Elizabeth Grullón is the definition of self-made in Hollywood. A product of humble beginnings, she is a first-generation American born to Dominican parents in Queens, NY.
Elizabeth Grullón has been looking to films and their stars as an inspiration in her life from an early age. With supportive parents who she describes as saints, she began to seriously pursue acting by attending the University of Minnesota/Guthrie Theater B.F.A. Actor Training Program. Ken Washington, father of the program and mentor to the likes of Oscar-winner Mahershala Ali, encouraged Elizabeth and her parents to send her to the program and helped guide her start to a professional career. She has appeared in series such as FX “Mayans M.C.,” ABC “Scandal,” ABC “The Catch,” and CBS “Criminal Minds.” In addition to being on camera, Elizabeth’s voice can be heard on the Disney animated series “The Owl House,” where she recurs as ‘Camilla,’ mother of ‘Luz,’ the young Latina protagonist of the show. Most recently, Elizabeth landed the role of ‘Selene,’ an immortal, other worldly goddess and protector of the Earth in “Saturn,” a sci-fi film part of a trilogy in development directed by Eric Esau.
Elizabeth Grullón is passionate about the world around her, from the wellbeing of the planet itself to the wellbeing of the people who inhabit it. An avid meditator, she teaches meditation and mindfulness in Los Angeles and recently completed a 10-month Intensive Practice Program at UCLA through their Mindfulness Awareness Research Center. Meditation has empowered her to find her authentic voice in the industry, ultimately helping her book the roles she was destined to play. Silent retreats have also become a regular practice for Elizabeth to turn off the noise of modern life and reconnect with herself. She enjoys travelling, writing poetry and salsa dancing. Elizabeth is committed to using her platform to help protect the planet and the environment. She believes Earth is the most sacred gift that we have been given and therefore will be lending her voice to the issue of climate change as well as pushing for legislation to protect the planet. Elizabeth also plans on joining forces with her mother, Mercedes, a retired head start teacher for low-income families, to help children of undocumented parents gain access to basic resources and medical care.
Welcome to TV Series Hub, from a series point of view, you left a lasting impression on Grey’s Anatomy. Before getting into that, what is something interesting about you that people don’t know?
Wow, thank you! Viewers probably don’t know that I am a dedicated meditation practitioner. I go on silent meditation retreats about 3-4 times a year. I’m also a first generation American, my family is from the Dominican Republic.
Speaking about your Grey’s Anatomy role, how did you land the role?
It’s actually a funny story. While on Party of Five I worked with director Michael Medico. A few weeks later he was directing an episode of Grey’s and called me in to audition for it. I didn’t get the job. But the following week the casting director, Linda Lowy, called me in for the role of Abigail Hayes. I connected with the material so much. After reading it for the very first time I was so moved; I thought, “I wish I could go in and audition for this right now!” The next day I did and the rest is history!
What was it like being on a show that has been there at the top of the television world for more than a decade? Were you a fan of the show?
It is an honor for me and a celebration. I am a huge fan of Shonda Rhimes, Ellen Pompeo, Sandra Oh, Debbie Allen, Jesse Williams and many others on the show. Grey’s has a magical kind of gravitational pull where some of the most incredible people ever have come on to the show. Not only in terms of talent but like really good people. And that says a lot. It’s not a coincidence. There’s great energy there and I think that’s why it’s had so much staying power.
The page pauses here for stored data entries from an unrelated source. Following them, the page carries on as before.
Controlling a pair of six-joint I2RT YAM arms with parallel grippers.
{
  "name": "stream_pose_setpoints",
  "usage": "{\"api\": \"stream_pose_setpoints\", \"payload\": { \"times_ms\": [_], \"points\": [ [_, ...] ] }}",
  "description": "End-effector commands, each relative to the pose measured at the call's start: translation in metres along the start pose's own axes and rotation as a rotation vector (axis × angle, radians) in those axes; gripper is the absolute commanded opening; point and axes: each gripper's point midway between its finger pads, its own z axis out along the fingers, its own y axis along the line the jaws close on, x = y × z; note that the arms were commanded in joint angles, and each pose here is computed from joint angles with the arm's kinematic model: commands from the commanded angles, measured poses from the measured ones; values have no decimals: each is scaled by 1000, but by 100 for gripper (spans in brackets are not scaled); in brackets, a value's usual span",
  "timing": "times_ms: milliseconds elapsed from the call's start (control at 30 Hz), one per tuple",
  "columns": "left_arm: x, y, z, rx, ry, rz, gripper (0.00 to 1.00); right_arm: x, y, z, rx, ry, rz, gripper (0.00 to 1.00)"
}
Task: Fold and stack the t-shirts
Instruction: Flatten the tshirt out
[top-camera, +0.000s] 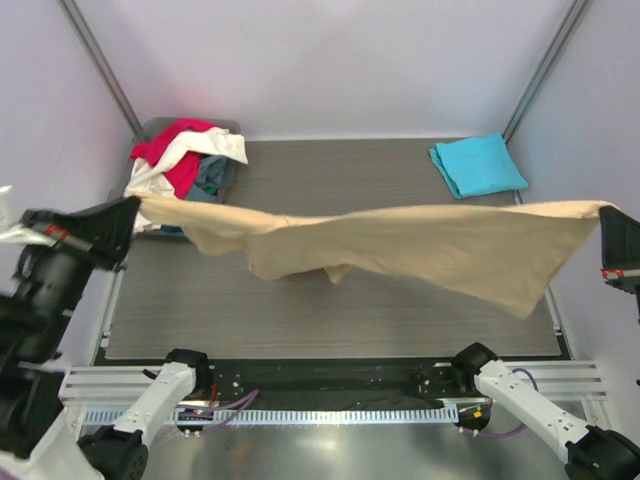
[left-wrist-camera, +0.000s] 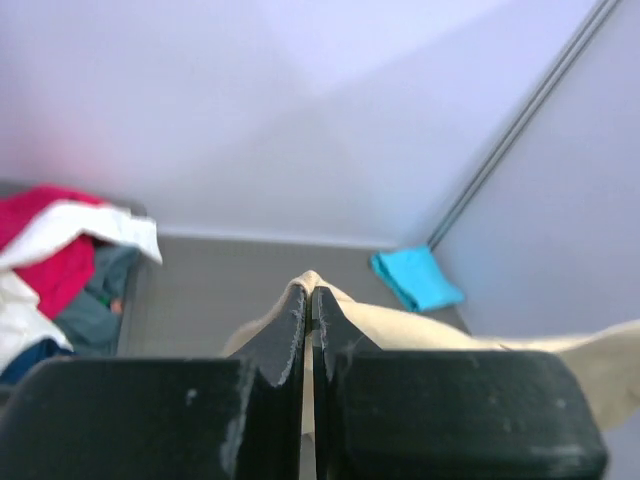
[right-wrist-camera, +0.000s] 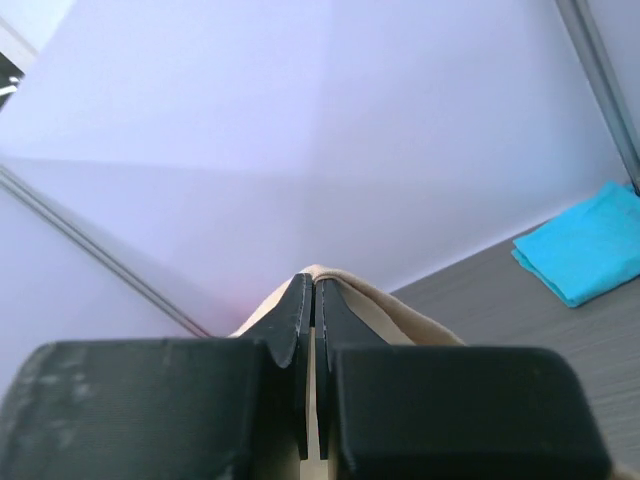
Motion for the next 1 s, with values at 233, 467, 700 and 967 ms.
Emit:
{"api": "stream_pose_setpoints", "payload": {
  "times_ms": [233, 467, 700, 967],
  "points": [
    [-90, -26, -12, 47, -271, 85, 0, 5, -16, 31, 182, 4, -143, 1],
    [-12, 18, 151, -61, 120, 11, 0, 82, -34, 123, 492, 93, -451, 1],
    [226, 132, 296, -278, 805, -92, 7, 282, -177, 228, 676, 653, -429, 38],
    [262, 141, 286, -325, 795, -54, 87, 321, -170, 228, 552, 782, -446, 100]
  ]
}}
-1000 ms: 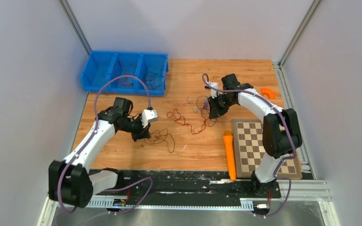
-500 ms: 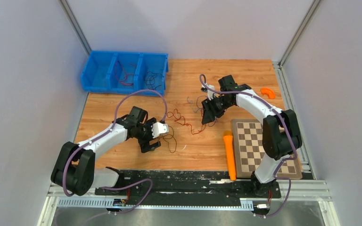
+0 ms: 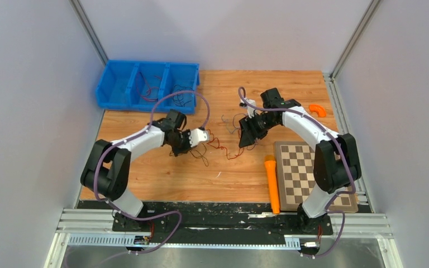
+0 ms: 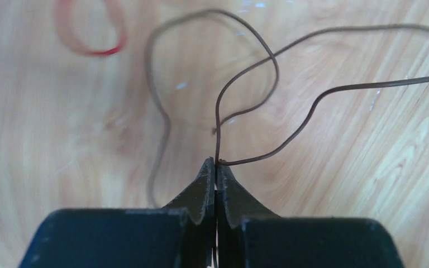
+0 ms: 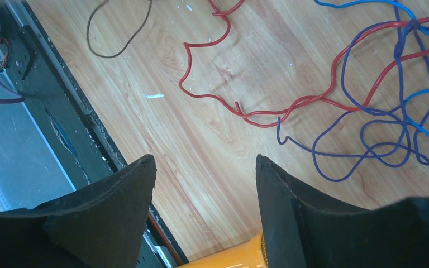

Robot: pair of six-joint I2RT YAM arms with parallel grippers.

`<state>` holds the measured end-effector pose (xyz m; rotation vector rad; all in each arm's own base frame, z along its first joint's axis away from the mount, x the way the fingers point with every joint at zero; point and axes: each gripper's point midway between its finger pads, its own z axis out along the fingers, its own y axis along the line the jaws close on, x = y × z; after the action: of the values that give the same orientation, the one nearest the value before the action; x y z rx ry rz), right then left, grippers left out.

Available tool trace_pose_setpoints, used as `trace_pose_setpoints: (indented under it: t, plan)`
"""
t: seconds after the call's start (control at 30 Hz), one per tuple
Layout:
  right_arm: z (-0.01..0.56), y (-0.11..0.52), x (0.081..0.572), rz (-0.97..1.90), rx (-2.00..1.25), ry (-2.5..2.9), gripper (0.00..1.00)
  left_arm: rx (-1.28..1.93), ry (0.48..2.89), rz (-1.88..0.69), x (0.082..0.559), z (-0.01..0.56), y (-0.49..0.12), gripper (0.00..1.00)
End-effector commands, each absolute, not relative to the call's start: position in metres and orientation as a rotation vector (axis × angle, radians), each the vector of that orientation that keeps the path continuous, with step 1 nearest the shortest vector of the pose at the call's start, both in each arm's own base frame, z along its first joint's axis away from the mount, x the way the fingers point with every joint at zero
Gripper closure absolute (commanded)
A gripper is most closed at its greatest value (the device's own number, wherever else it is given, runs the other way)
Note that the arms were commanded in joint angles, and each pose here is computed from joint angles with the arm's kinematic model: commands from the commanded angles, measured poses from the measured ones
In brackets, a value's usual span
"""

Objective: Untangle the cables

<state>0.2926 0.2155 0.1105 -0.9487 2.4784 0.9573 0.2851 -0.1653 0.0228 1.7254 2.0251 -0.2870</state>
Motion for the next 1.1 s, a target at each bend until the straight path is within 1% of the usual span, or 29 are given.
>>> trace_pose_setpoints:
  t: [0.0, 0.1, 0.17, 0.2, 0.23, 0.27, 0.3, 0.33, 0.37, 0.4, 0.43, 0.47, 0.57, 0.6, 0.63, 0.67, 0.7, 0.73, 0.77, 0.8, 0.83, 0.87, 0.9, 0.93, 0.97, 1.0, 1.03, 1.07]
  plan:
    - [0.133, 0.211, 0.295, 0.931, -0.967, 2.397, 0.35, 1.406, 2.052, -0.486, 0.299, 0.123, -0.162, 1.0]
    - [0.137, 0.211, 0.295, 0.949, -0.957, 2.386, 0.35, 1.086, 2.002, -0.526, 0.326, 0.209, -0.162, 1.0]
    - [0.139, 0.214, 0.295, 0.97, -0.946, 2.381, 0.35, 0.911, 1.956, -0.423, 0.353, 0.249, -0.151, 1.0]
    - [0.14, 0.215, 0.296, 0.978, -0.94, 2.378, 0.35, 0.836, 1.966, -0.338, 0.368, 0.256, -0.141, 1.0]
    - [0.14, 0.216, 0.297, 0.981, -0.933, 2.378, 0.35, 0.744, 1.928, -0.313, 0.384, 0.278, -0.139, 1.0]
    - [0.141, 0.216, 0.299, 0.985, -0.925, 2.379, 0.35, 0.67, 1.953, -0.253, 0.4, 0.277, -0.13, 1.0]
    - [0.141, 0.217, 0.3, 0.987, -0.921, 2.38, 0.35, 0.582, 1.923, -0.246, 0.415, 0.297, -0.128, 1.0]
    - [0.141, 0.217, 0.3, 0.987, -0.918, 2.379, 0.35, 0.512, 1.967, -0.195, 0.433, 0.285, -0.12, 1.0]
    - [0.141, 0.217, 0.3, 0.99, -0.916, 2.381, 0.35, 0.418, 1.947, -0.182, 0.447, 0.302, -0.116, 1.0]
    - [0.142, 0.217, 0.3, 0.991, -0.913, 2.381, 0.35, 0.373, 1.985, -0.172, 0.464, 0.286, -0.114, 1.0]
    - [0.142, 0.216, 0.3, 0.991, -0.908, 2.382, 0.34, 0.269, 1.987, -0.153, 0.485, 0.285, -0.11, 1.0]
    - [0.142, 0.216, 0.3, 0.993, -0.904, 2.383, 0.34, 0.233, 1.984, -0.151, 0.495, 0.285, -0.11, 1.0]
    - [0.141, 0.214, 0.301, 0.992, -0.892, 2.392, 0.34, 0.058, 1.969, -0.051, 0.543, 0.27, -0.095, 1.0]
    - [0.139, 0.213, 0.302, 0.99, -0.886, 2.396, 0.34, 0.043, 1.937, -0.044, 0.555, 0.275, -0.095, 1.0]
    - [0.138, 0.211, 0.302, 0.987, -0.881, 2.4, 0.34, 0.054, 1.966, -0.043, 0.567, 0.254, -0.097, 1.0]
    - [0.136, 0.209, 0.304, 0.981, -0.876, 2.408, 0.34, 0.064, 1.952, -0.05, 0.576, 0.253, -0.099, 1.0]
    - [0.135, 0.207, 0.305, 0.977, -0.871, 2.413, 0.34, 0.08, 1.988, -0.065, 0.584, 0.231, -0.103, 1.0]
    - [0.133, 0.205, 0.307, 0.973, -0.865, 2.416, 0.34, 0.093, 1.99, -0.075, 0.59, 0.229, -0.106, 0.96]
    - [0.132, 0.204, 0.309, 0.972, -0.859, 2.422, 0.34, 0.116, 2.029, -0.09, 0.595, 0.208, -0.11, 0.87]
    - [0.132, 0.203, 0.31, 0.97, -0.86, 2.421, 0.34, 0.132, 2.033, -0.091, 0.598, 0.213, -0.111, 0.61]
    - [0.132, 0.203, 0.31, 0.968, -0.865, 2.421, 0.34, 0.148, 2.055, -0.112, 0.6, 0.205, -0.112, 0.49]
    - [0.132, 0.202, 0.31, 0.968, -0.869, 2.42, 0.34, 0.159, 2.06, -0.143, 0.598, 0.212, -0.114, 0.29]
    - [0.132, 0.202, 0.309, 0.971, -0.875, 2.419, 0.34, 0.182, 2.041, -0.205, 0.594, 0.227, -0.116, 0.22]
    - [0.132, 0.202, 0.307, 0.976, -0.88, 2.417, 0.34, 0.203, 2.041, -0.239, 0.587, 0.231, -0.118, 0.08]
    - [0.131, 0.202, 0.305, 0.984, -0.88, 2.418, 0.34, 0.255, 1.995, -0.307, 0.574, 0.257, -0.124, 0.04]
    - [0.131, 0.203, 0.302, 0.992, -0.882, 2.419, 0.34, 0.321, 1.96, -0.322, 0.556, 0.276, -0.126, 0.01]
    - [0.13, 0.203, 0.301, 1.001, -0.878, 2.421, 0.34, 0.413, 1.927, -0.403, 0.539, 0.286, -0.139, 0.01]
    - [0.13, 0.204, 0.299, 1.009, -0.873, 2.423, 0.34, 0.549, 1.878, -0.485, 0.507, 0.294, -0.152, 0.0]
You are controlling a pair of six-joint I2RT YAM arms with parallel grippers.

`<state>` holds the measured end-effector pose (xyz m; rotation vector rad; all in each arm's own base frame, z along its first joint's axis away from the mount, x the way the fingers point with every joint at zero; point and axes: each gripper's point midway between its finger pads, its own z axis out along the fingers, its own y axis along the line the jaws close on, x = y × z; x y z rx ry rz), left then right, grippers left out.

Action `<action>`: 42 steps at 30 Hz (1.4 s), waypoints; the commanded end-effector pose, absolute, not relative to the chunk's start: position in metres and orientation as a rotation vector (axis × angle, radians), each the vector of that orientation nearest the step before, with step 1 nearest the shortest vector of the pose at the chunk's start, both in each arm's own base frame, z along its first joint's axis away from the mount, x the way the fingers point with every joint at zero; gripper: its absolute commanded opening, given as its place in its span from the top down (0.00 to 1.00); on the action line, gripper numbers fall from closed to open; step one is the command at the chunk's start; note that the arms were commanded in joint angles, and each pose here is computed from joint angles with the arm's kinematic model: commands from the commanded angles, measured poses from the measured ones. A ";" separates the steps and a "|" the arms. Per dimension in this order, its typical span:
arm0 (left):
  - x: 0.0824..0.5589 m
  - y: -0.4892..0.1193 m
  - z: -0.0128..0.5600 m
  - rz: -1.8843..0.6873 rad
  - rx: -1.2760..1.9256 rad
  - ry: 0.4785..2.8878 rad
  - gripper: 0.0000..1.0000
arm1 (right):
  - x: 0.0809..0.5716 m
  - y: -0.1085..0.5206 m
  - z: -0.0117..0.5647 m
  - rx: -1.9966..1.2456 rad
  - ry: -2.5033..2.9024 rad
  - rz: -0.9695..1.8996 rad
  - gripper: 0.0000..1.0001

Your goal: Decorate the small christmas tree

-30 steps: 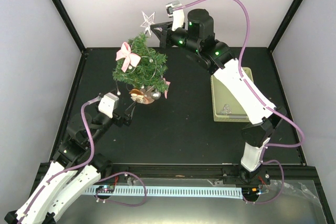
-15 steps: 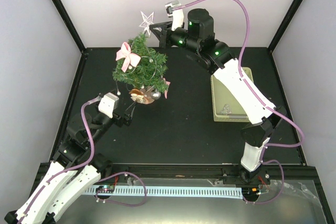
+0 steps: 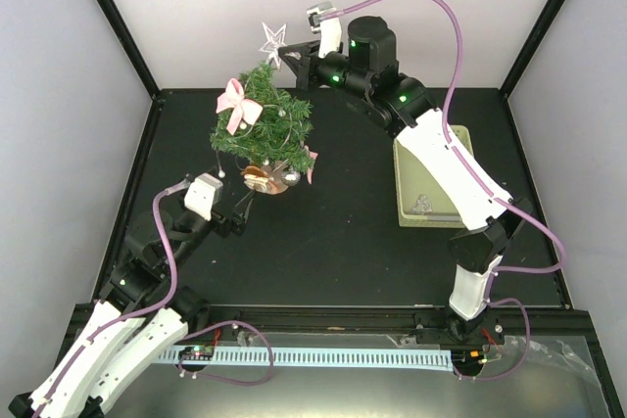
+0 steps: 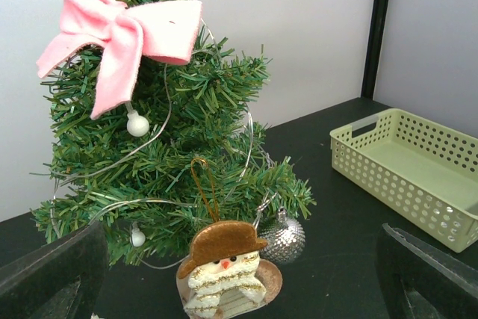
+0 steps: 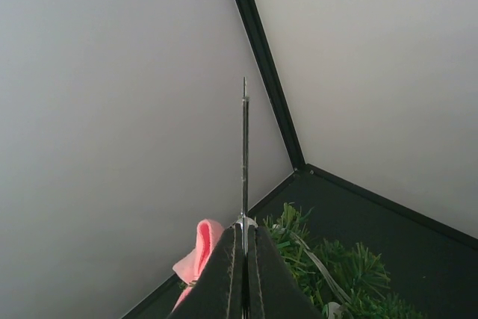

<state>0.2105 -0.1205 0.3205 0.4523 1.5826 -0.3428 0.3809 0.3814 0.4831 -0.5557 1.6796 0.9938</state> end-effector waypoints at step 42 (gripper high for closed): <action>0.211 -0.118 0.318 -0.320 0.455 1.588 0.01 | 0.380 0.384 0.478 -0.562 1.703 1.001 0.83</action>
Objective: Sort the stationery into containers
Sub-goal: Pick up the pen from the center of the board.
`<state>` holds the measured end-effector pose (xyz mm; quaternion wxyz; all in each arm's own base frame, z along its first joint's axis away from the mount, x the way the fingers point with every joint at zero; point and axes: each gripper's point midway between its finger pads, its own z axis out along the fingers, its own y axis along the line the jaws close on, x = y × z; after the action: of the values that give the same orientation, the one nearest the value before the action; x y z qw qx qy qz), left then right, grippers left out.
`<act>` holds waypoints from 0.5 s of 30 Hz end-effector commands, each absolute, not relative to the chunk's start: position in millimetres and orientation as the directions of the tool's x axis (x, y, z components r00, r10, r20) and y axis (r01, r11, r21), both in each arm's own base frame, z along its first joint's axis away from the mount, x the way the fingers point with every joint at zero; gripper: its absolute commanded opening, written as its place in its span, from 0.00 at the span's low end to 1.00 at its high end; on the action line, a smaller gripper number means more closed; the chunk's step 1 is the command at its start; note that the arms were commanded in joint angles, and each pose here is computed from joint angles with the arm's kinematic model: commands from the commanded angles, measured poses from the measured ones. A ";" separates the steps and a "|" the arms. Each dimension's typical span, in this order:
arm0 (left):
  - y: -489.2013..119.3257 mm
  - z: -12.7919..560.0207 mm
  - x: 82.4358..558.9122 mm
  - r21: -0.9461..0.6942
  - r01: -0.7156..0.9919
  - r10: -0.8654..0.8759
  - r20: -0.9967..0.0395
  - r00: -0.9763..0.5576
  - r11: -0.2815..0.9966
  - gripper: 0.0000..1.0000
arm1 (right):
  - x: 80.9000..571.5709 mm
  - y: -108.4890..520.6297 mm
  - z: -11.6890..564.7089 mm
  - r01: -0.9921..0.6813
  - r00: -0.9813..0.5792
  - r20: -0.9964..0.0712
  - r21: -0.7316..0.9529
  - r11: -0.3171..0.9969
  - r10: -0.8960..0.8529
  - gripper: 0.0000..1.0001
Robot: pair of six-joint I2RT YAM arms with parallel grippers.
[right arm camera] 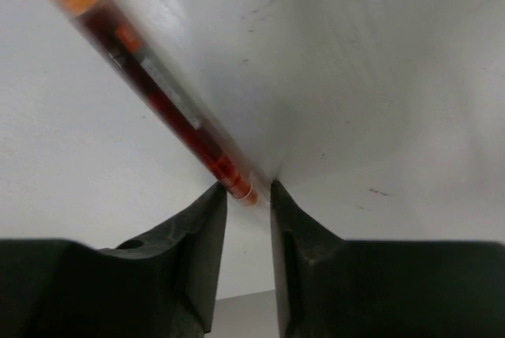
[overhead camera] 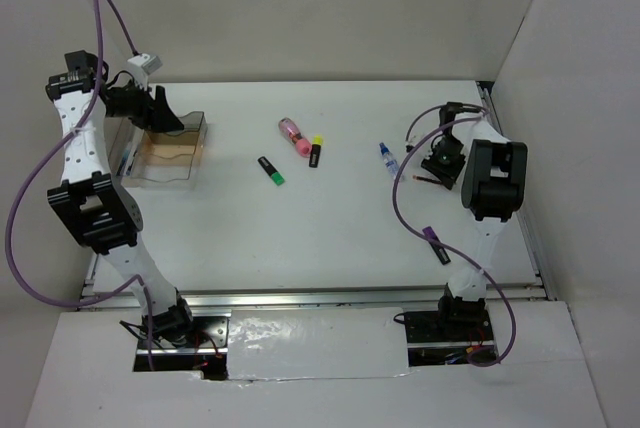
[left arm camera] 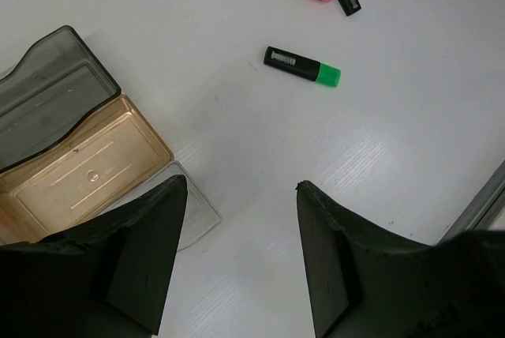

Even though you appeared on a single episode, your character gave a huge insight into Dr Hayes’s backstory. How did you prepare for the role?
You know, it’s interesting, preparation is different for every role. This one required very little for me to feel her, to understand her and to love her so very much. I mean, with writing like that, it’s like…how could you not? It makes my job so easy as an actor. I meditate, I pray, I stretch and breathe deeply into my body so the energy can move, I think about the fact that it’s not make believe or pretend – people are living these moments every day in real life in America. So my job as an actor is just to open my heart and honor those people.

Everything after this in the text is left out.